Singlet vs Nonsinglet Perturbative Renormalization factors of Staggered Fermion Bilinears

TL;DR

This paper computes the difference in renormalization factors between singlet and nonsinglet staggered fermion bilinear operators on the lattice, using two-loop perturbation theory with improved gluons and smearing techniques.

Contribution

It introduces a new method for handling divergent integrals specific to the staggered fermion formalism and provides two-loop perturbative results for renormalization factor differences.

Findings

Two-loop difference computed for singlet and nonsinglet operators.

Method developed for divergent integrals in staggered formalism.

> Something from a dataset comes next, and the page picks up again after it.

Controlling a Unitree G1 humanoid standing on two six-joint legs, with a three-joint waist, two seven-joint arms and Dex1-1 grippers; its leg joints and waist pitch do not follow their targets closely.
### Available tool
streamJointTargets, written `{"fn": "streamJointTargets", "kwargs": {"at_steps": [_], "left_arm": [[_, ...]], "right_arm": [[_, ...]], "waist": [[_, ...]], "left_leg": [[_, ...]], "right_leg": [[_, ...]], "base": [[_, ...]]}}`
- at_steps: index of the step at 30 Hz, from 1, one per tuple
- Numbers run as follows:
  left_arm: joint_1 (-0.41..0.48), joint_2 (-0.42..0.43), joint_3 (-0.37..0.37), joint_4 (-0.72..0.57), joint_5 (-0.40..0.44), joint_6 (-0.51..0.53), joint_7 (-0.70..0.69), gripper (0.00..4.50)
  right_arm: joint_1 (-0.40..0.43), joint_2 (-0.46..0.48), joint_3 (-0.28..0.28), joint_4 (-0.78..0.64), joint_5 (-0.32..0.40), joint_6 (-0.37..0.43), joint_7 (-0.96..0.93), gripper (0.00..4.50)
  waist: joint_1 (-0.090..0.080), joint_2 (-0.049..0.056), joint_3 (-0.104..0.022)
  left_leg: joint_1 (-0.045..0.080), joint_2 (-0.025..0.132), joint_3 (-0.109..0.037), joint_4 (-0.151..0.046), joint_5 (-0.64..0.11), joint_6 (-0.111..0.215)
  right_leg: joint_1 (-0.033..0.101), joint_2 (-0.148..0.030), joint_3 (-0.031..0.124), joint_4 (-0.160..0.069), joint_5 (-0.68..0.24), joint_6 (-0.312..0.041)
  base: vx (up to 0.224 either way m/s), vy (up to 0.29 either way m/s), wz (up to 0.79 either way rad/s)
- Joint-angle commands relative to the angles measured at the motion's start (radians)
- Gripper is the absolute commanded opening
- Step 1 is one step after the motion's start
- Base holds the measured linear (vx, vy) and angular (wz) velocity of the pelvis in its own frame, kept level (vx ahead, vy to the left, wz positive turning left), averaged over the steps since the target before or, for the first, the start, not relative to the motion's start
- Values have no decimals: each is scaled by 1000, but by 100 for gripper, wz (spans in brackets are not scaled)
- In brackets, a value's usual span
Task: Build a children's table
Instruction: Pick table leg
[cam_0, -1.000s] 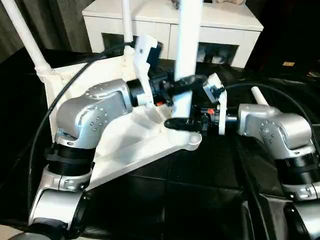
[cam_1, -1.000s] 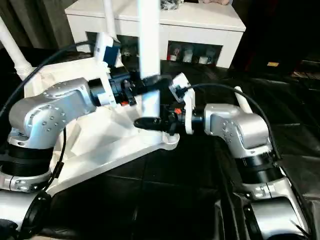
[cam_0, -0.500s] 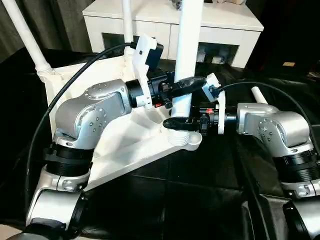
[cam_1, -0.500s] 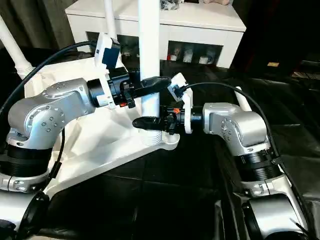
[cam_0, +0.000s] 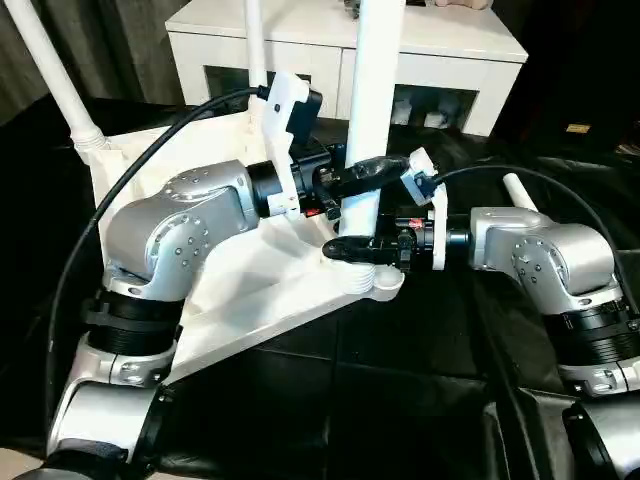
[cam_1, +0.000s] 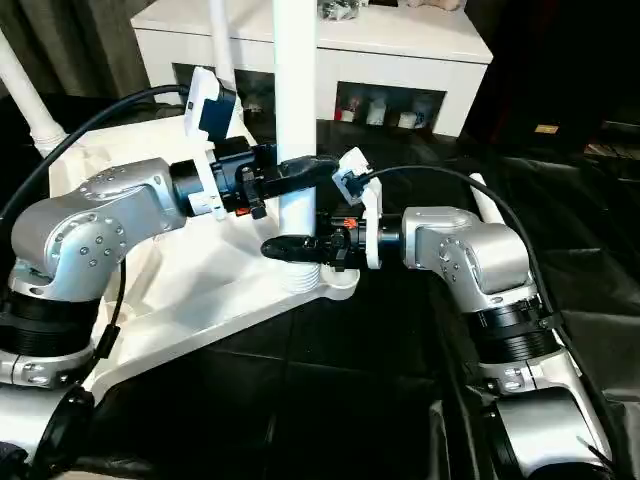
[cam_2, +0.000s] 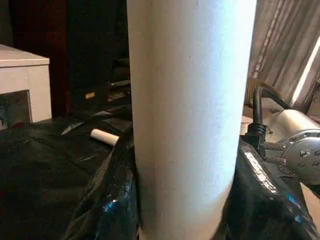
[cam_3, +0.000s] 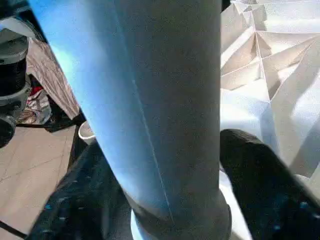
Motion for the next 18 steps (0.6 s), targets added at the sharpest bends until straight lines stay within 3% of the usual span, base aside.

Results enable better estimates of singlet operator renormalization factors.

Abstract

In this paper we present the perturbative computation of the difference between the renormalization factors of flavor singlet ($\sum_f\bar\psi_f\Gamma\psi_f$, $f$: flavor index) and nonsinglet ($\bar\psi_{f_1} \Gamma \psi_{f_2}, f_1 \neq f_2$) bilinear quark operators (where $\Gamma = \mathbb{1},\,\gamma_5,\,\gamma_{\mu},\,\gamma_5\,\gamma_{\mu},\, \gamma_5\,\sigma_{\mu\,\nu}$) on the lattice. The computation is performed to two loops and to lowest order in the lattice spacing, using Symanzik improved gluons and staggered fermions with twice stout-smeared links. The stout smearing procedure is also applied to the definition of bilinear operators. A significant part of this work is the development of a method for treating some new peculiar divergent integrals stemming from the staggered formalism. Our results can be combined with precise simulation results for the renormalization factors of the nonsinglet operators, in order to obtain an estimate of the renormalization factors for the singlet operators. The results have been published in Physical Review D.